He wouldn't understand your insecurities. Why does it matter so much to you? He thinks you focus on the wrong things, but he won't say that to you. Not because he cares if he hurts your feelings, he just doesn't want to deal with your emotional turmoil at the moment. Although, if someone were to criticize your relationship, he might get irritated enough to kill them. Depends on your reaction and his current mood at the moment. Michael isn't the best at emotional support, sorry.
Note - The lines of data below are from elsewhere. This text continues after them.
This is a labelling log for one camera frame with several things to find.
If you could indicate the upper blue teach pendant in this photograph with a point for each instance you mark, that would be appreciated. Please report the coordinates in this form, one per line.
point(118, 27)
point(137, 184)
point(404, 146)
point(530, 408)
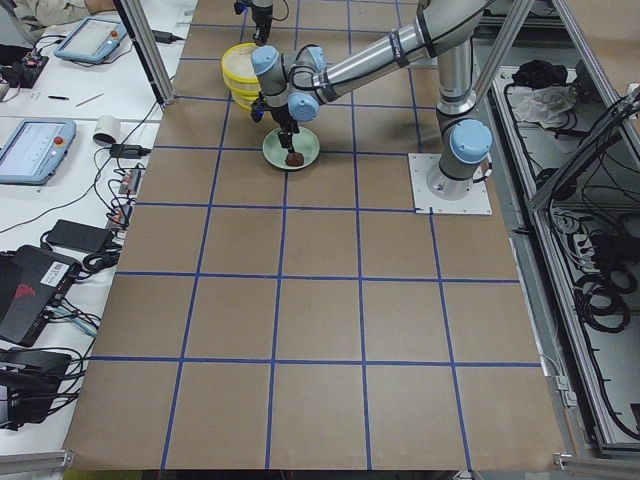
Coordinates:
point(92, 41)

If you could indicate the black laptop charger brick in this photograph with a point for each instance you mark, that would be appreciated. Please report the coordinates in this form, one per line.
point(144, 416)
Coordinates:
point(79, 237)

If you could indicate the yellow steamer lower layers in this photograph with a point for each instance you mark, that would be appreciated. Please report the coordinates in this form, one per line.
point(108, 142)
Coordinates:
point(244, 94)

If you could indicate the brown chocolate bun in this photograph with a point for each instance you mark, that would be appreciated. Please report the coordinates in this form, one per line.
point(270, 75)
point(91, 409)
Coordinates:
point(294, 159)

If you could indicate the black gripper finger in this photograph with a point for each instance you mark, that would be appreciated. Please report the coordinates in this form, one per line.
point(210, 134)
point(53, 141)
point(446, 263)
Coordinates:
point(286, 139)

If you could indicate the white tape roll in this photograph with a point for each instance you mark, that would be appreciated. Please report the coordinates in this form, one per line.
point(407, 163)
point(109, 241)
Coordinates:
point(107, 131)

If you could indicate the black power adapter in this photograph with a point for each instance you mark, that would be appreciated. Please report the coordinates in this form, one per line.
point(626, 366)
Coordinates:
point(128, 151)

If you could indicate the white steamer liner cloth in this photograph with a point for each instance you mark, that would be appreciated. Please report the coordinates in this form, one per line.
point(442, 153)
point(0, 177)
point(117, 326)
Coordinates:
point(238, 61)

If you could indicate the wooden stick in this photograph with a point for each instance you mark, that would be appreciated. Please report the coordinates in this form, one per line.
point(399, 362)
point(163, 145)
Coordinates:
point(90, 99)

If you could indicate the black red mini computer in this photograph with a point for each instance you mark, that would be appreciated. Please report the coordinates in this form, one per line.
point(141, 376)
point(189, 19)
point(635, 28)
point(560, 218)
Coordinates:
point(32, 279)

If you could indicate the aluminium frame post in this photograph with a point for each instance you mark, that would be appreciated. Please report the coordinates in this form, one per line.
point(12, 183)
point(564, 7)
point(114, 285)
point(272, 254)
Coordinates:
point(137, 26)

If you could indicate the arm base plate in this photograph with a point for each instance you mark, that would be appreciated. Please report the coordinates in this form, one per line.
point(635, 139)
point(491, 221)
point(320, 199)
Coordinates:
point(424, 62)
point(434, 193)

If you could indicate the lower blue teach pendant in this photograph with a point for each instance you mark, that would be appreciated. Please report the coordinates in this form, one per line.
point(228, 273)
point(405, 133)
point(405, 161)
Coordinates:
point(35, 149)

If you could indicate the yellow steamer top layer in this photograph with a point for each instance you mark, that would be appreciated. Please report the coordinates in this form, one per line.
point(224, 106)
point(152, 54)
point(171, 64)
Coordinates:
point(232, 77)

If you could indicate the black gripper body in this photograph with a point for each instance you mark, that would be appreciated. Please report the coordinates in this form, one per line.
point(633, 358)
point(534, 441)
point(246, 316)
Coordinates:
point(282, 118)

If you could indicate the blue teach pendant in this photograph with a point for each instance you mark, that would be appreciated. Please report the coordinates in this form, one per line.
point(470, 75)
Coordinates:
point(35, 149)
point(92, 41)
He'd defend you after a while. Lets not beat around the bush, its the 70s/80s, your gonna experience a lot of homophobia if your openly gay/bi. Michael knows what it's like being tormented by others, he was in a mental institution his entire life. If you end up getting discriminated against, verbally or physically, he'd kill the bully, plain and simple. He doesn't see this as an act of affection though; just something he needed to do. Still, your heart swoons a bit when he protects you. Enjoy it Y/N!
Daniel Robitaille
He'd be...confused. Daniel grew up in the late 1800s, and while being gay wasn't unheard of, it was definitely seen as a sin. He never thought he himself could ever be in love with another man.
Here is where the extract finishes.